Immer noch sperren Unternehmen durch die Firewall bestimmte Websites wie Facebook, Twitter oder Soziale Netzwerke. Und oft genug sind es nicht nur Sicherheitsbedenken. Und immer wieder gehen entsprechende Meldungen durch die Presse. So auch diese hier (obwohl ich das schon vor Längerem gelesen hatte):
Aus Angst vor Sicherheitslücken und Datenspionage haben mehrere Dax-Konzerne einem Magazinbericht zufolge ihren Mitarbeitern den Zugang zu sozialen Netzwerken wie Facebook gesperrt. Ein Problem für die Unternehmen ist demnach aber auch die sinkende Produktivität ihrer Mitarbeiter.
[ FAZ.net: Unternehmen sperren Facebook aus ]
Und ich werde nicht müde zu behaupten, dass dies nur eine Übergangszeit ist. Spätestens in zwei oder drei Jahren wird der Smartphone-Anteil bei den Mitarbeitern so hoch sein, dass die Mitarbeiter gar nicht mehr auf die Infrastruktur und die Firewall des Unternehmens angewiesen sein werden.

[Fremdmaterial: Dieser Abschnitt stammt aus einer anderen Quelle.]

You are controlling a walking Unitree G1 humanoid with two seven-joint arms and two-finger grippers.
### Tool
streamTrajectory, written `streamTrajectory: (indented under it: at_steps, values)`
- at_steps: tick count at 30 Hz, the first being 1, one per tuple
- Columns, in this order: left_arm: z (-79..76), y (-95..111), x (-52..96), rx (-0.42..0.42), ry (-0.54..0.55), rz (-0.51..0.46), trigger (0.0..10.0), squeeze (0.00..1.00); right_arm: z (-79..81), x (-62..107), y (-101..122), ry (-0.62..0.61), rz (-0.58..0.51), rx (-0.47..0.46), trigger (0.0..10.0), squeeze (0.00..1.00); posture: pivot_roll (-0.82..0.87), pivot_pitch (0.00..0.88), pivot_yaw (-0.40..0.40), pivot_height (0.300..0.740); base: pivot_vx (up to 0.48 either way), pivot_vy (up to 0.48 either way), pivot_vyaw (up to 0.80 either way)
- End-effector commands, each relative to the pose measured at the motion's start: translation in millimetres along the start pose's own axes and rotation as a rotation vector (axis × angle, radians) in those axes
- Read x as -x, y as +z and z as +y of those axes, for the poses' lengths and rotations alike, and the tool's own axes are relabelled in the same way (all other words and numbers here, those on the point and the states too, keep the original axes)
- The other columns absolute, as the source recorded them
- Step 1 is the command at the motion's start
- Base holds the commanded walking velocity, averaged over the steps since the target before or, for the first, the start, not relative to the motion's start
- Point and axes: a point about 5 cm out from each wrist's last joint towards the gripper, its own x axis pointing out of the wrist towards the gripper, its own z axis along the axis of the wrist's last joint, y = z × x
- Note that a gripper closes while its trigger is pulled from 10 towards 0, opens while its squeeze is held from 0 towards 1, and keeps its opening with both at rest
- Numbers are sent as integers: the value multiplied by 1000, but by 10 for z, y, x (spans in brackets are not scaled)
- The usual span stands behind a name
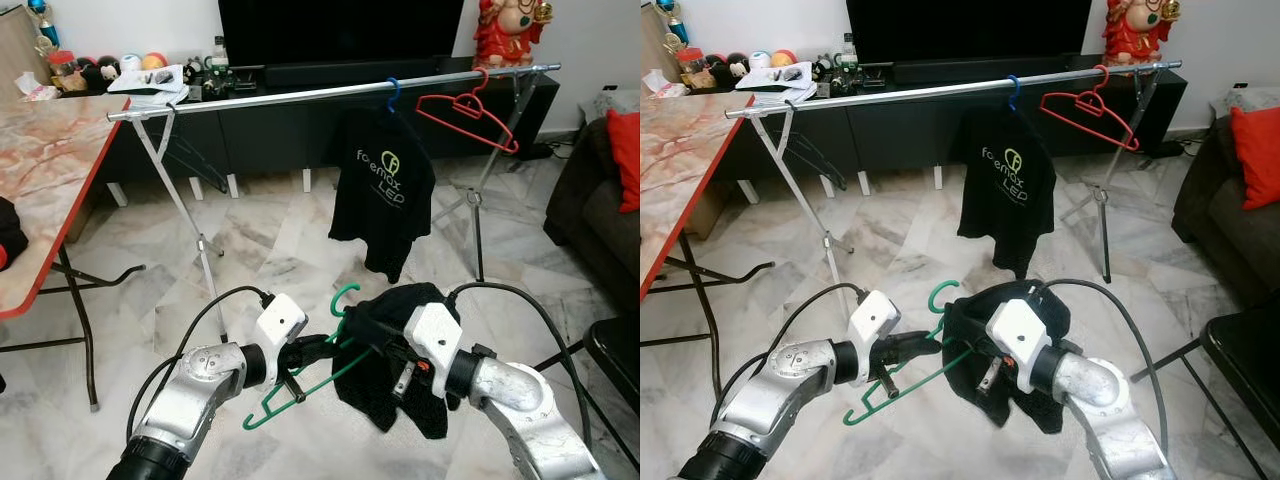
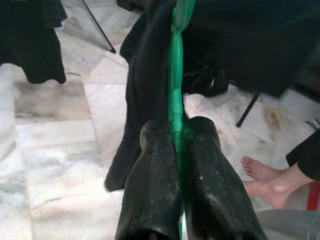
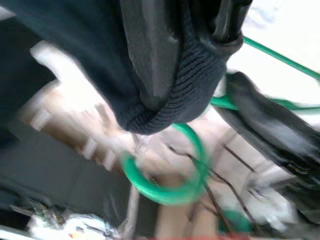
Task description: Hang hanger
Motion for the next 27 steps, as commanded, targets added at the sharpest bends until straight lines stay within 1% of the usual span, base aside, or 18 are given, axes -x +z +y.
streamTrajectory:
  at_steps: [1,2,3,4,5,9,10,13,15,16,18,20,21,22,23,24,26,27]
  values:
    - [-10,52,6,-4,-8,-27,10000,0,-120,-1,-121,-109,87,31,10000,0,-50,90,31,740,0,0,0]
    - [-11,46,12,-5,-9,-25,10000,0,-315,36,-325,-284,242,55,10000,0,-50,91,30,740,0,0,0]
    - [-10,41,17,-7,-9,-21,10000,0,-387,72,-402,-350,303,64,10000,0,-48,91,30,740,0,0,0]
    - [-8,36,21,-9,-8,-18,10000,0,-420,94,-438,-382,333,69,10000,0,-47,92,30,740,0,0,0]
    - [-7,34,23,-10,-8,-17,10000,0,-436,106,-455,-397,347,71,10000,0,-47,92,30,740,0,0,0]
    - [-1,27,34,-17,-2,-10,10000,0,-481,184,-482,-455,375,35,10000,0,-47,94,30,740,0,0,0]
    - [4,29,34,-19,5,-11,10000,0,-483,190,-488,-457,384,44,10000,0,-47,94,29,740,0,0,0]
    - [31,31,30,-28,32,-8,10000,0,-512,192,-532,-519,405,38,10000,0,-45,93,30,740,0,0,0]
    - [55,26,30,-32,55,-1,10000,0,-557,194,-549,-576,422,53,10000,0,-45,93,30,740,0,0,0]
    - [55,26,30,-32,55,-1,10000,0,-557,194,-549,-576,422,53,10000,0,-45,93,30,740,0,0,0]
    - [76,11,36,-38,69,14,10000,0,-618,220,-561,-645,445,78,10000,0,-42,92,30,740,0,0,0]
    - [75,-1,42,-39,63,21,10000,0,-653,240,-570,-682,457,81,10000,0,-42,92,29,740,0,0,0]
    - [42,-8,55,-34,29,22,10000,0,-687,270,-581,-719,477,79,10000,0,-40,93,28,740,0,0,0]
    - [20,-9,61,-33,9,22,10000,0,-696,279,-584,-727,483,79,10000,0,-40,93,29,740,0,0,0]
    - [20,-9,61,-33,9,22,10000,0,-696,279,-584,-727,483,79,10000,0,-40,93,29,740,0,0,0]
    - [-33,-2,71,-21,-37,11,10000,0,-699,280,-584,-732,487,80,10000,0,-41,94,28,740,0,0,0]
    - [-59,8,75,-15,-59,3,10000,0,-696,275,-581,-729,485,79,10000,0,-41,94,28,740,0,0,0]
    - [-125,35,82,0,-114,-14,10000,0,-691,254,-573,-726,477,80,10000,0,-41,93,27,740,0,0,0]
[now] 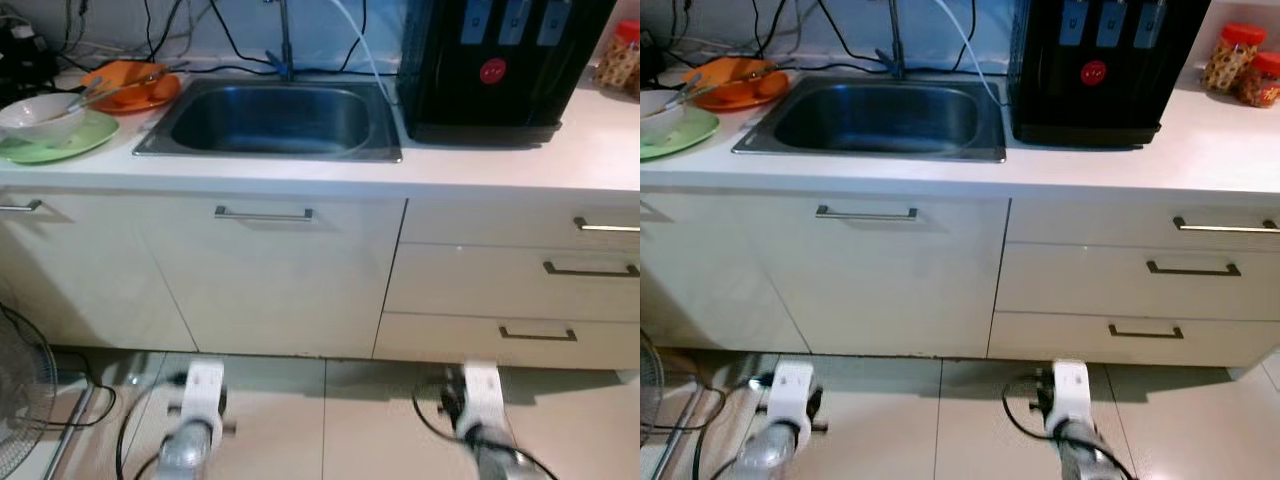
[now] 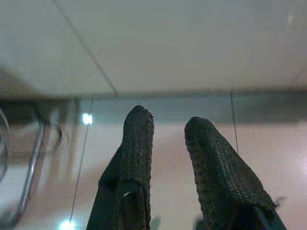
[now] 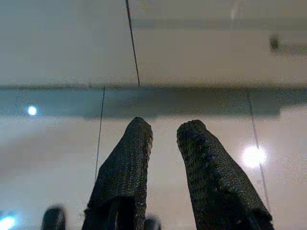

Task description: Kitchen organization

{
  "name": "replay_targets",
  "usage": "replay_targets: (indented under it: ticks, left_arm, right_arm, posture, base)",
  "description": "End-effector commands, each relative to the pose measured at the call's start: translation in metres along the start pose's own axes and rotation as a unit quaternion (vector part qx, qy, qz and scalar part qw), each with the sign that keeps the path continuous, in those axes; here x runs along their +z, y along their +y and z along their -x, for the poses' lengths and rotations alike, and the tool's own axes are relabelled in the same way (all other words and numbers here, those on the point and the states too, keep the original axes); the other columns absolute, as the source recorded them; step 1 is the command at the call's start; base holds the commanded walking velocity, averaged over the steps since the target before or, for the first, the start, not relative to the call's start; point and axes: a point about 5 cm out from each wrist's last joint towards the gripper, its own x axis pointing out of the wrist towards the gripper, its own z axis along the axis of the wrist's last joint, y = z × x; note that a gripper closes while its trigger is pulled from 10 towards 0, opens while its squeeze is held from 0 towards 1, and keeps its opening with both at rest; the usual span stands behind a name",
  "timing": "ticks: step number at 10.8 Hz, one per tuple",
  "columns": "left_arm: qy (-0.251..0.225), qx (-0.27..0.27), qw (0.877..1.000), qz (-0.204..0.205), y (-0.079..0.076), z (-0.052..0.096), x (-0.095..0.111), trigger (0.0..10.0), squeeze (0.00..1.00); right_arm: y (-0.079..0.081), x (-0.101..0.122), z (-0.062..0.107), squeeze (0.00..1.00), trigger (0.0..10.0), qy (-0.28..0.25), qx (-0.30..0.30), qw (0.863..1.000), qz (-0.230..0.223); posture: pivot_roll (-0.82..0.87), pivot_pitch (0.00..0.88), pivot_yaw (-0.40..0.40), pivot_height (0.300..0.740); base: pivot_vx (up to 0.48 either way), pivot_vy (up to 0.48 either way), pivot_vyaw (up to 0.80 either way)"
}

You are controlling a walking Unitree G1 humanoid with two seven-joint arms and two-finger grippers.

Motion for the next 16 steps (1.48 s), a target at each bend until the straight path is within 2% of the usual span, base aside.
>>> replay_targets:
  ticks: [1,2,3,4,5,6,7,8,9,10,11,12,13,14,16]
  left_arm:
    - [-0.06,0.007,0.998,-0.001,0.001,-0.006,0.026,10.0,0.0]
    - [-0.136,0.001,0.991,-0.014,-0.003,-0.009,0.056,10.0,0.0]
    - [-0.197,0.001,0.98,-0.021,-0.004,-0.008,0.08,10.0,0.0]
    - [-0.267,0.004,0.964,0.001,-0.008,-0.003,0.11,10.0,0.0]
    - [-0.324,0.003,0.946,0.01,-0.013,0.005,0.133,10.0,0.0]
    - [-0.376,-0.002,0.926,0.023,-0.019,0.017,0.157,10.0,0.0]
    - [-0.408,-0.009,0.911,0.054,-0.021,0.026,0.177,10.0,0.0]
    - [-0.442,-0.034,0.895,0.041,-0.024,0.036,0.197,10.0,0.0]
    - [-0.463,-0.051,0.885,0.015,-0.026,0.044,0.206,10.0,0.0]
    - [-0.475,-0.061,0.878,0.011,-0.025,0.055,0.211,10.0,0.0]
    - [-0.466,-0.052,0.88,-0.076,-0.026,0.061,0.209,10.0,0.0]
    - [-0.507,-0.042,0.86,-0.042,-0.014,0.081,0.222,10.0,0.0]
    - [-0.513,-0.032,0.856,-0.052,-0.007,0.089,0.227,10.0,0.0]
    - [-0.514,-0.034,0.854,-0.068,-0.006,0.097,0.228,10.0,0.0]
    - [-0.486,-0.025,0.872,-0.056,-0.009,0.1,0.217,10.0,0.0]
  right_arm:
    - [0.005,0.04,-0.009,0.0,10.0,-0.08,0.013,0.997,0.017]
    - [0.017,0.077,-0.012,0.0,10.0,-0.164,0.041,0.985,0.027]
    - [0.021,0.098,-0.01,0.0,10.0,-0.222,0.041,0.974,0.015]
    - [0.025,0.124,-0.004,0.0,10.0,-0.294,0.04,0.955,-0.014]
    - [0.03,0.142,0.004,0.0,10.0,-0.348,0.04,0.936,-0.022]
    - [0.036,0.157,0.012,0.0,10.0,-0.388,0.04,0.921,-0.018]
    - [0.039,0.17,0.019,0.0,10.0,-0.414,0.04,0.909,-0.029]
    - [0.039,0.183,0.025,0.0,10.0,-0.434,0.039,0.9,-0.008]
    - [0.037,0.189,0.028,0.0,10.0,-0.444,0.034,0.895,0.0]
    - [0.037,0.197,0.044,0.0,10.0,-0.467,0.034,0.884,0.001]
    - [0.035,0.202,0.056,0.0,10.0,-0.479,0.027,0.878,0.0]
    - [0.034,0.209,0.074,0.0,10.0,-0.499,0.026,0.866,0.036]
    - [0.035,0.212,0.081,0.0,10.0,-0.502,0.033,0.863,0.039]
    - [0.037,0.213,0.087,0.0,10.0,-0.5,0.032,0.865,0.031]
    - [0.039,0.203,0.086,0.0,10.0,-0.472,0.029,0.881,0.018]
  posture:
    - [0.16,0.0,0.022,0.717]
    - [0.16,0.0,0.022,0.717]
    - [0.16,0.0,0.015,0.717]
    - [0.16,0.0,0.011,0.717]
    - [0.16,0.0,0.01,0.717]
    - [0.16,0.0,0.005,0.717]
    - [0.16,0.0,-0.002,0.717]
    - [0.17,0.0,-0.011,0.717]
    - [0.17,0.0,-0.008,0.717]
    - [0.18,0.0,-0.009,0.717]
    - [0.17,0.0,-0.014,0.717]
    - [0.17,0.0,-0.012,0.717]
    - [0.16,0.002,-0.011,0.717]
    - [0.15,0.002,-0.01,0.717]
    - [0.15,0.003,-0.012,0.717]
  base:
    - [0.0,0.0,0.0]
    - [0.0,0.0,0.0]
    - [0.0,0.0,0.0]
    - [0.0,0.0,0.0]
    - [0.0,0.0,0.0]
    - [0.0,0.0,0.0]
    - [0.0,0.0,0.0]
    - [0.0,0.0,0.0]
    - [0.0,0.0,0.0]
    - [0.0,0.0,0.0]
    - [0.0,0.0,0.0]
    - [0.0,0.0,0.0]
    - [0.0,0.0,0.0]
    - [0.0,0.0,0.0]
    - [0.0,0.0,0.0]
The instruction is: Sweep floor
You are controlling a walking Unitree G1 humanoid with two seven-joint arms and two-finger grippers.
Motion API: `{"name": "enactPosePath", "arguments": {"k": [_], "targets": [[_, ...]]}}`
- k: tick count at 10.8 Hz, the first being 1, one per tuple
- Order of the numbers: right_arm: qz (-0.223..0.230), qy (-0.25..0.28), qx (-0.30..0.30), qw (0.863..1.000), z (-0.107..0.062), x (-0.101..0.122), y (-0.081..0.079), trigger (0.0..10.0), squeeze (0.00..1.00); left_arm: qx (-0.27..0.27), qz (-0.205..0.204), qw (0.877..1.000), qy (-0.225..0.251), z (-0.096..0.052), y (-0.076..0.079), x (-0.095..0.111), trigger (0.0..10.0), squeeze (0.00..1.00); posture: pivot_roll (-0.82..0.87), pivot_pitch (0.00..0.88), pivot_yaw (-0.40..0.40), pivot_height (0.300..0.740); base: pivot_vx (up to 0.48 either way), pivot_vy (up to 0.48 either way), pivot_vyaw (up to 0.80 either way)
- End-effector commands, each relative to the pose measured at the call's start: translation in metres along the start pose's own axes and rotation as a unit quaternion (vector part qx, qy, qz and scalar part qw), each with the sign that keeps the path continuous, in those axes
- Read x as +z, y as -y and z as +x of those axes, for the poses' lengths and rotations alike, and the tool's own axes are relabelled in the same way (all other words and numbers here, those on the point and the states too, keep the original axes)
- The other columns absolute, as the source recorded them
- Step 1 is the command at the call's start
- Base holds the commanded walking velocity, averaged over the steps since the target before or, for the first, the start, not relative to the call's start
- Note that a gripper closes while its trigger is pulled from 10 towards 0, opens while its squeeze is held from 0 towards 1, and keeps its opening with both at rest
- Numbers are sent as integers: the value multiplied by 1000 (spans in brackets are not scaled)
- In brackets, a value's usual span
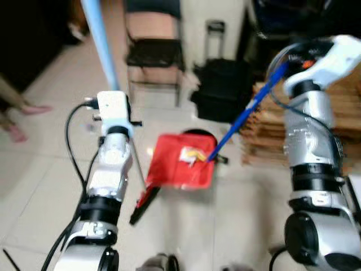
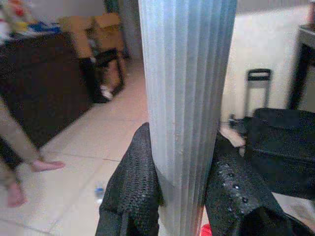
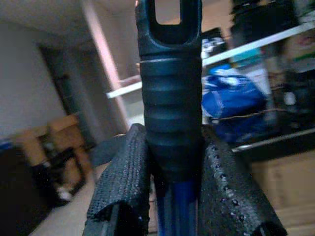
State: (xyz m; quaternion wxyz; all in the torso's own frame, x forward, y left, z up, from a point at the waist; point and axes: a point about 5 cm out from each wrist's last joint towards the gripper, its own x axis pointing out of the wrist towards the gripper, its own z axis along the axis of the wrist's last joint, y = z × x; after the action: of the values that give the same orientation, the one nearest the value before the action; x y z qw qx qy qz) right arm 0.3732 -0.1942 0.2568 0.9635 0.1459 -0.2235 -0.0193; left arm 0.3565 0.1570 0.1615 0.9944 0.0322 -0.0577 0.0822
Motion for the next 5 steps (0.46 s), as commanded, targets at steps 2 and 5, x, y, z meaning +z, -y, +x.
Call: {"name": "enactPosePath", "arguments": {"k": [2,5], "targets": [[16,21,-5,1000,1,10,3,10000,0,6,9,1000,24,2,-1,10,10000,0,12,52,102,740,309,0,278],[25,17,-13,999,2,10,5,10000,0,6,9,1000,23,2,-2,10,10000,0,10,65,103,740,310,0,0]]}}
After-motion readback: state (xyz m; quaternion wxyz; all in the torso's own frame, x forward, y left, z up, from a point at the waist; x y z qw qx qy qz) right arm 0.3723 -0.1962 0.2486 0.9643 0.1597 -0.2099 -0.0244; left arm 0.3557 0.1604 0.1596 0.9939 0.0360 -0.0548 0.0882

Mit meinem iPhone 4 bin ich beispielsweise gar nicht mehr auf Rechner und Internetanbindung eines Arbeitgebers angewiesen. Und das iPhone soll ja bereits in den USA zumindest durch Androidphones beim Marktanteil überholt worden sein.
Internetsperren? So what! Geht doch gar nicht - außer die Unternehmen installieren Störsender.
Dann werden die Unternehmen eben weiterhin (nur) am Kaffeeautomaten und zur Raucherpause die Zeit ihrer Arbeitgeber vertrödeln. Dass dort auch äußerst produktive Gespräche geführt werden lasse ich einmal außen vor.
Die Unternehmen jagen jedoch die falschen Hasen: Sie sollten besser ihre Führungskräfte verbessern, damit die Mitarbeiter auch geführt werden. Wenn Mitarbeiter Arbeitszeit vertrödeln und dem Arbeitgeber “stehlen”, dann werden sie nicht oder falsch geführt. Dann ist das Management das Problem, nicht der Mitarbeiter.